Roman on Anomaly Trend Regression

I’ve been spamming Roman M’s thread on the correct method to calculate anomaly trend.  It’s a correction for an error in anomaly slope calculations by least square fit.  The method of correction is laid out mathematically and in code.  I do enjoy math threads, but when skeptics of AGW (If Roman even is one) make improvements in method and publish them on line, the rest of us in blogland should take notice.  This is the second step forward that Roman has proposed in calculating temperature trend for a global average, in the last two weeks!!  Like the combination of temeprature time series with a seasonal component posts by Roman, it is again a step forward.  After reading the math,it made sense, it then required beating my head on the R code for several hours.  Like good science, the result, openness and method are like a clean glass of water.  No hand waiving about teleconnections or rubbish about moisture feedback is between 2 and 5 times blah, blah… It’s real science with an actual answer that is different from the standard methods of climatology.
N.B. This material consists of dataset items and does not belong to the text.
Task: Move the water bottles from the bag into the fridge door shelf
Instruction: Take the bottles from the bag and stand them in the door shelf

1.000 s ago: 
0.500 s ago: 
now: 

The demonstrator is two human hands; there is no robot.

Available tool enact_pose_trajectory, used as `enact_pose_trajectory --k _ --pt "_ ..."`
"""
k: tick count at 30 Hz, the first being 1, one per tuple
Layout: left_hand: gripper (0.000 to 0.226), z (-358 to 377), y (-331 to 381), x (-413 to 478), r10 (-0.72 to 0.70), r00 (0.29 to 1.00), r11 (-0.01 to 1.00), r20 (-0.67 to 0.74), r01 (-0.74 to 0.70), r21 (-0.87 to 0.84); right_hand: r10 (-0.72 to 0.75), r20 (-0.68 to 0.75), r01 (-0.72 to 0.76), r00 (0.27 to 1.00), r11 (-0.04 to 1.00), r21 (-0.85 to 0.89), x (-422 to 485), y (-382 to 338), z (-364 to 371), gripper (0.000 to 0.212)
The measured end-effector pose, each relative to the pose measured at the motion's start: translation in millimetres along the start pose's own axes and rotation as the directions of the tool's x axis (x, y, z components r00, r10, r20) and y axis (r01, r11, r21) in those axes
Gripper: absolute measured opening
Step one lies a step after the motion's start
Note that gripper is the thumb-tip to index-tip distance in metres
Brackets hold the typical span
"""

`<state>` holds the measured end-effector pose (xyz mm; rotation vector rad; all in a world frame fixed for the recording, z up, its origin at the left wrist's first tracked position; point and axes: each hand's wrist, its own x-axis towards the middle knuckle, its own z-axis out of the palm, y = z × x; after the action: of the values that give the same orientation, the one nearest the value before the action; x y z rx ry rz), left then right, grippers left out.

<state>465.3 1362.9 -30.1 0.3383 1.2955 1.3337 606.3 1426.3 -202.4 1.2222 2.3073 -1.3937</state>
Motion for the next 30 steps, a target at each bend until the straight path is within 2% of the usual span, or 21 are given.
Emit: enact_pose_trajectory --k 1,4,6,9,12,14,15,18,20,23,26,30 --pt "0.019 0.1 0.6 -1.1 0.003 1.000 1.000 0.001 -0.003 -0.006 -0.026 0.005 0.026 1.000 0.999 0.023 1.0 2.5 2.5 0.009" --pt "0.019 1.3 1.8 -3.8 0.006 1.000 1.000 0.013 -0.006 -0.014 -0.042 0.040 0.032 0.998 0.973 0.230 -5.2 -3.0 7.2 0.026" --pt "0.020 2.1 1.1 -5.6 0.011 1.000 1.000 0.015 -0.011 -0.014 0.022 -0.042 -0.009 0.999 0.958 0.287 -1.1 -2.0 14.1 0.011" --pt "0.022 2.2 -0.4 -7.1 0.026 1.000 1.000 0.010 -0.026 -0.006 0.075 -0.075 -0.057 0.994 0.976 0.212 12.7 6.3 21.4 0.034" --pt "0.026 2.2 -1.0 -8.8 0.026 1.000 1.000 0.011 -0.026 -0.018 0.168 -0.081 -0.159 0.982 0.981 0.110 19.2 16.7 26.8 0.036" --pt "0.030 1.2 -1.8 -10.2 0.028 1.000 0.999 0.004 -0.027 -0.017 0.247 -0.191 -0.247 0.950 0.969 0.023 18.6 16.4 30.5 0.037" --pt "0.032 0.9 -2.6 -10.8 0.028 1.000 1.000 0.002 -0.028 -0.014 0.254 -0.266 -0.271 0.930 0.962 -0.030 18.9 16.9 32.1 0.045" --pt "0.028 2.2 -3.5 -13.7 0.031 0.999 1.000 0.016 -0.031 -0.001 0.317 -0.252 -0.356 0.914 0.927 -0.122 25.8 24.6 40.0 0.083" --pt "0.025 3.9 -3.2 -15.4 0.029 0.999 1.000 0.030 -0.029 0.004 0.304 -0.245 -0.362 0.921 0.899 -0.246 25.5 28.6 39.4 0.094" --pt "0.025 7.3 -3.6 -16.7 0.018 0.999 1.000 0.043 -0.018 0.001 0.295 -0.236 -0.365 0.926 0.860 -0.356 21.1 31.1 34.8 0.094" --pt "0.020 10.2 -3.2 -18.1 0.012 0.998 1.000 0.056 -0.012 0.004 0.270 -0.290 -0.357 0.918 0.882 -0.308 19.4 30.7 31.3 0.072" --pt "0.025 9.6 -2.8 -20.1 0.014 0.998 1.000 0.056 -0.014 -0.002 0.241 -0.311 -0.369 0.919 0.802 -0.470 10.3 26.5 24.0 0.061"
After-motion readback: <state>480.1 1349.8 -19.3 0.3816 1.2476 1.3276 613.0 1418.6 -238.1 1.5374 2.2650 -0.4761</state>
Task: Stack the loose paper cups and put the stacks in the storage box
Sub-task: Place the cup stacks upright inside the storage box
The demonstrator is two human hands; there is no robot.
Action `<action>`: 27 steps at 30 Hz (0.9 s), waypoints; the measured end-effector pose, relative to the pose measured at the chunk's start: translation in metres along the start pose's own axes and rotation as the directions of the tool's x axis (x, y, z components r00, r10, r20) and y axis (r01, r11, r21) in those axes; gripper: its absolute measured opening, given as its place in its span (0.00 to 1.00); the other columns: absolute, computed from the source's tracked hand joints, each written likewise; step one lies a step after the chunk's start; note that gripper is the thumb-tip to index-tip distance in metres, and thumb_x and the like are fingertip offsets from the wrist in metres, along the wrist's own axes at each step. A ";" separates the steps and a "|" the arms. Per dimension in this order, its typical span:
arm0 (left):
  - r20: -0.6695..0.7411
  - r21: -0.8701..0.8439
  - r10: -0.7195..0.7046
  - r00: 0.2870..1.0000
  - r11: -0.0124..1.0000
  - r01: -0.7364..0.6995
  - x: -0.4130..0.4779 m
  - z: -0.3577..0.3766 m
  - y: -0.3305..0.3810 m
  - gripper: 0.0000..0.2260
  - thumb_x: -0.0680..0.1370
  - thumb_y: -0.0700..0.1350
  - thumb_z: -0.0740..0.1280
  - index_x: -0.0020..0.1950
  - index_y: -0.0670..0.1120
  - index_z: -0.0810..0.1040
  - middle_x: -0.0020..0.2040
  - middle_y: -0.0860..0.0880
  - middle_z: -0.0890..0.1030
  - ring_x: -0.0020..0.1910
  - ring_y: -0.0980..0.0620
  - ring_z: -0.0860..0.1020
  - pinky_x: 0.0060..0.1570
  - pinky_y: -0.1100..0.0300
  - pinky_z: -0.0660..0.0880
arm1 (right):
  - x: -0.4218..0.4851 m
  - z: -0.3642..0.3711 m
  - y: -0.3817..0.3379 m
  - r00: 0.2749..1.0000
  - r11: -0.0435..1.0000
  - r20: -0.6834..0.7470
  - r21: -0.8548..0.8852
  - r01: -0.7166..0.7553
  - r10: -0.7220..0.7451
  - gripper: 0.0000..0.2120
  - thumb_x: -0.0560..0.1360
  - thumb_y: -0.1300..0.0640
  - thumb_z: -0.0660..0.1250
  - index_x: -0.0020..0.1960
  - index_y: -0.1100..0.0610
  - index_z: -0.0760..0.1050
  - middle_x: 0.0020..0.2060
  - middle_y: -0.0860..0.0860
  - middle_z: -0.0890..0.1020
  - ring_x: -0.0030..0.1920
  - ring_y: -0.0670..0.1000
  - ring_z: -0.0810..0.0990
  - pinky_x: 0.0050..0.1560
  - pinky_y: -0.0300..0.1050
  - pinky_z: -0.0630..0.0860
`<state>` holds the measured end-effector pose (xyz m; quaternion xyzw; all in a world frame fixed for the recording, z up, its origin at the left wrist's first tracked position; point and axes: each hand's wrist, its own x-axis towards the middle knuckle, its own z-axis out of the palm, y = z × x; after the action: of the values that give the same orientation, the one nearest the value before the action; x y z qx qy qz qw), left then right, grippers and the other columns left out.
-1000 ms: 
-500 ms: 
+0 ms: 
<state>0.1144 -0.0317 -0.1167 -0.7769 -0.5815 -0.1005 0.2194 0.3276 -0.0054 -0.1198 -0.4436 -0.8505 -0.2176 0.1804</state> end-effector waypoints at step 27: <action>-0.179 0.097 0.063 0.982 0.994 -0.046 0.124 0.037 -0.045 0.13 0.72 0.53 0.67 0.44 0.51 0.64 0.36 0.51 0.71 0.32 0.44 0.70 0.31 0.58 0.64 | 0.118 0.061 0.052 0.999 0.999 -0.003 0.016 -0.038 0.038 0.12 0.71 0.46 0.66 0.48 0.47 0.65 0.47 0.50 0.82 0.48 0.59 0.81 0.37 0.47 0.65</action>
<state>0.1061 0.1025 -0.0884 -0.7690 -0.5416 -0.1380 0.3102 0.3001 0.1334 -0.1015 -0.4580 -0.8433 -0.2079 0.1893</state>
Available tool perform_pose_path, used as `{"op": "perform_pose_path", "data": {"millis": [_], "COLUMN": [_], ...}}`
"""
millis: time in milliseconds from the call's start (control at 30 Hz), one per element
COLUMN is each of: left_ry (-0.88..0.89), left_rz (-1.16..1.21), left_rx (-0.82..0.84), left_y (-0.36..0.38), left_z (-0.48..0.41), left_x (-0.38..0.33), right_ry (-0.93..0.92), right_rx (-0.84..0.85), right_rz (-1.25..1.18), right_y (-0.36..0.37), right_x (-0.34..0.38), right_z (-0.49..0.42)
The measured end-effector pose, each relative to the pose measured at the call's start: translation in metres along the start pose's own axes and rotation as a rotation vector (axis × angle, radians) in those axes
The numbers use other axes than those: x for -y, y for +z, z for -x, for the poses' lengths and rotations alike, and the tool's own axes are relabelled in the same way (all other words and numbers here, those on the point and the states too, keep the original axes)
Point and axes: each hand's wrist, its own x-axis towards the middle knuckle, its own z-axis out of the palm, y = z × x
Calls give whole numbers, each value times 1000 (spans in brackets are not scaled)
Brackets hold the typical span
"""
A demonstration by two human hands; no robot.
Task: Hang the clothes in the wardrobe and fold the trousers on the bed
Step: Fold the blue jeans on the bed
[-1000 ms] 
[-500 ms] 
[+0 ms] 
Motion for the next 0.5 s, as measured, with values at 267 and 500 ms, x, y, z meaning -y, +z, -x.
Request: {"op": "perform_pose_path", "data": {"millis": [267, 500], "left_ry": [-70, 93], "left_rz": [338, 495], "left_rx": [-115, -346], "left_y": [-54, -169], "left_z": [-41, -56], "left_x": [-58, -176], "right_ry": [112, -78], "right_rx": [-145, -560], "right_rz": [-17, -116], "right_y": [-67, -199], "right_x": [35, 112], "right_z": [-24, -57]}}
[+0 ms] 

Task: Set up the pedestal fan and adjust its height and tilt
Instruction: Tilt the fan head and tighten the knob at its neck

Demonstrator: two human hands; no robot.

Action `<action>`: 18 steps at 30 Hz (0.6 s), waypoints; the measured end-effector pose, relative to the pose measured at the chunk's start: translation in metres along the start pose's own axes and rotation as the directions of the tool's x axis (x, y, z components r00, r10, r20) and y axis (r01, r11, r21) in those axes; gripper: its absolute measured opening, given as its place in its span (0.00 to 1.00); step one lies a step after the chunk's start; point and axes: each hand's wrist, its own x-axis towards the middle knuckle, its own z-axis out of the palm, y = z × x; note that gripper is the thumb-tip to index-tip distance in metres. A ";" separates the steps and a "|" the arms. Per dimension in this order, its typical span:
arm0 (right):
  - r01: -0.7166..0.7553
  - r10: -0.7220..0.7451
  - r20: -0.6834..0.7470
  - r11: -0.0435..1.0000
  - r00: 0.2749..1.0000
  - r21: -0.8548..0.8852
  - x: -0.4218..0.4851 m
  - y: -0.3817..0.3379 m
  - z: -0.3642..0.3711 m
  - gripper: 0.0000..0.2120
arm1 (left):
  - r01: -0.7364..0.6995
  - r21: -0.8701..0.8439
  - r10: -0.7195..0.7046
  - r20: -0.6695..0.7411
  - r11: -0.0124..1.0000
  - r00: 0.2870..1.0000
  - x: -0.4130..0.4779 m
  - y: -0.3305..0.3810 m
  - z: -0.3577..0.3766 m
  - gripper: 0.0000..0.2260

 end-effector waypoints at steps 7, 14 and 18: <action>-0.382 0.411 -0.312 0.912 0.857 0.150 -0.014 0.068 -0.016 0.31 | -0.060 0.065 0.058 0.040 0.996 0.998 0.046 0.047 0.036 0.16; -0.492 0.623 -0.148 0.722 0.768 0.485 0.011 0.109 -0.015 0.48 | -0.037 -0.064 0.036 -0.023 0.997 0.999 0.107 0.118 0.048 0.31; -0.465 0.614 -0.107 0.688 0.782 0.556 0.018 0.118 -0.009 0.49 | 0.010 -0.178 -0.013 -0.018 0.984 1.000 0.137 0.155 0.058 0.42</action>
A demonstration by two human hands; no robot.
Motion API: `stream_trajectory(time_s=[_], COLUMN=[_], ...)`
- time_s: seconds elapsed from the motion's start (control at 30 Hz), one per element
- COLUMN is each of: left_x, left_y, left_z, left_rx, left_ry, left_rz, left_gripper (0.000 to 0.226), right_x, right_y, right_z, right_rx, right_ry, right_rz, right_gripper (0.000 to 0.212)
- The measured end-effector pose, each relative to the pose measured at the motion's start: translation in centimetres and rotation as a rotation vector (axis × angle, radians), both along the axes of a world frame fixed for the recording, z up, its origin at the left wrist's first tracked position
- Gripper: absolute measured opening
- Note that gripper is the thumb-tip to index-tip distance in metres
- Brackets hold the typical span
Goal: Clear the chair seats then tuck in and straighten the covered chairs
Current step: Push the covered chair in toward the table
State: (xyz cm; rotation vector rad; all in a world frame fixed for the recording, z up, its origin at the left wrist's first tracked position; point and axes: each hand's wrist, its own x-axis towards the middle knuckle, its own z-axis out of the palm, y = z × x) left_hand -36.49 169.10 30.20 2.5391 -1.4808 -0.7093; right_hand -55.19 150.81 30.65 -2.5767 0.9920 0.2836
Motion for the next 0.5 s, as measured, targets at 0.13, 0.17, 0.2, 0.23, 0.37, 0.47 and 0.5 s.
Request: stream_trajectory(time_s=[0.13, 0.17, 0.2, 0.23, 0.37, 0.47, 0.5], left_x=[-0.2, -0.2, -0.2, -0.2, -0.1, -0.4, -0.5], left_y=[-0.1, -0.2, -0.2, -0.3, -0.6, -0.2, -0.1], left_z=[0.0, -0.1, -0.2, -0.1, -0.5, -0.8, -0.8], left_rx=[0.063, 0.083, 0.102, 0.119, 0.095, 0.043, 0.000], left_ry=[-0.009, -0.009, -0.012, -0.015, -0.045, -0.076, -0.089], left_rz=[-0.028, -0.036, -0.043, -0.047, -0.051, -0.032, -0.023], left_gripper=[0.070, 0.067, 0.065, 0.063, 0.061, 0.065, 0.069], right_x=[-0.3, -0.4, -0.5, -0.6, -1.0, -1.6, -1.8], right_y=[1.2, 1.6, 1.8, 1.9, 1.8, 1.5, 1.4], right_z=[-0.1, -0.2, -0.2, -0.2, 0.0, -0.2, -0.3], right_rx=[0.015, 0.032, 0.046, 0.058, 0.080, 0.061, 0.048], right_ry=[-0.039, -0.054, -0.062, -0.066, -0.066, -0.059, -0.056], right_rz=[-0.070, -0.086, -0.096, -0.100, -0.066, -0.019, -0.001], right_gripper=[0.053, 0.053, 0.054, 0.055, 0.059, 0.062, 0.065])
Anyway, when I see his thread with only ten comments – half mine, it’s a shame.  If you’re interested in why some of us get so excited about science and math, check it out.

Anomaly Regression – Do It Right!

20 thoughts on “Roman on Anomaly Trend Regression

  1. I appreciate Roman M’s work but clog your threads! Mabye I should learn to run R before even doing that much…

  2. When I read what Roman writes I have trouble formulating a smart question. It’s kinda like being in a class where you know you didnt finish all the pre requisites. More exposure will happen via guest posts here and at CA.

    I think CA would be a good place to repost his original posts.

  3. #3 I sent an email several weeks ago to SteveM suggesting the repost on a different topic, but no answer. I agree on the prereq comment. Each step takes time and thought, but I enjoy that. He’s really got my interest in application to tree rings but I’ve got too many posts to work on before then.

  4. I thought Roman had posting rights? The ” do it right” meme is strong enough to branch out into an interesting discussion that is
    both technical and sociological.

    Roman’s code has cooties. I’d rather do it wrong.

  5. I need to think this through. Correct me if I’m misunderstanding, but:

    The reason for the “error” is that you are comparing a data set that is continuous against one that is discrete. It is really not a surprise that a discrete representation of a continuous cycle will yield results that are slightly different. The discrete set is meant, almost by definition, to be a simplification. There is always a balance between simplification and accuracy.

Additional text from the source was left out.